We all have friends that we enjoy and share funny and sad times with. If things get too uncomfortable or hurtful we can decide to stop seeing this person or persons and slowly fade away (hopefully). With family it is of cause very hard to do. Avoiding them at family holidays or making excuses why you don't want to go to a family outing. Not easy or fun. It is your choice, to decide if you want to be around this person or not, is it healthy for your children? Do you have to allow this person to throw another load of hurt on you?
I, myself, let's say "disengaged" from a person or two who likes to leave pain and trouble in their wake consistently. I will simply not allow it. I care about my well being both mentally and physically. I will give anyone a chance, but if you look at this person for years and see that this type of behavior seems attached to them, you should make a decision if whether being around this person is healthy for you. Do not try to drag others into it, let it be your choice alone.
Some people are "energy vampires" :) it is enough to spend half an hour with them and feel exhausted mentally and psychically as you where working out! Great article April! I am going to share this!

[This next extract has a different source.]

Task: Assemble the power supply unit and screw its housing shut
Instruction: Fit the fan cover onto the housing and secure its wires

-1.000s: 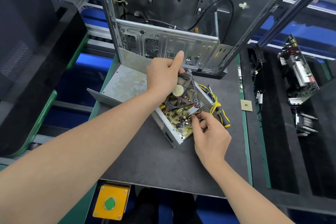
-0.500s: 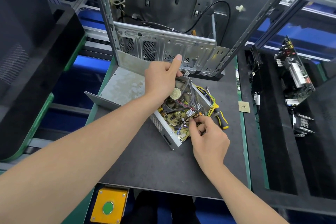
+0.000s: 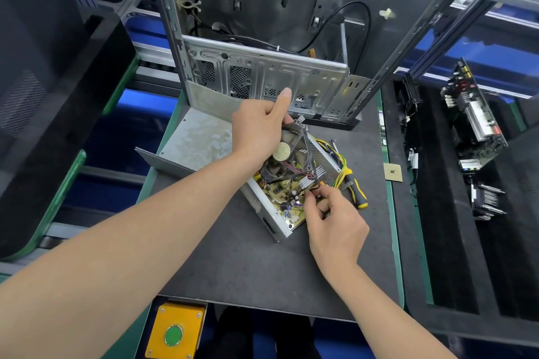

Thanks so much Marko, you are right. If you have to spend time with someone and it feels like you are walking on egg shells, or you feel the need to constantly defend yourself, it's not worth it. I appreciate you sharing this!
Thanks Sherry, I am glad you are in a close family. Our third generation here is vowing not to get pulled into the drama and hurtfullness of the first and second. We keep in contact, go out to eat and to baseballs games when we can. It can be done if you all choose to go that way. I try to stay away from negative people as well, brings you down. Again thanks for reading. Regards, April
Nice article! Thankfully, nobody in my close family is like that, but as for other people, even some old friends, I have noticed how some people just seem to drag those around them down with their negative attitude and remarks. Those type of people I tend to avoid if I can, but if I can't, I just grin and bear it for as long as I absolutely have to and then when I can't take anymore I just tell them I have to go.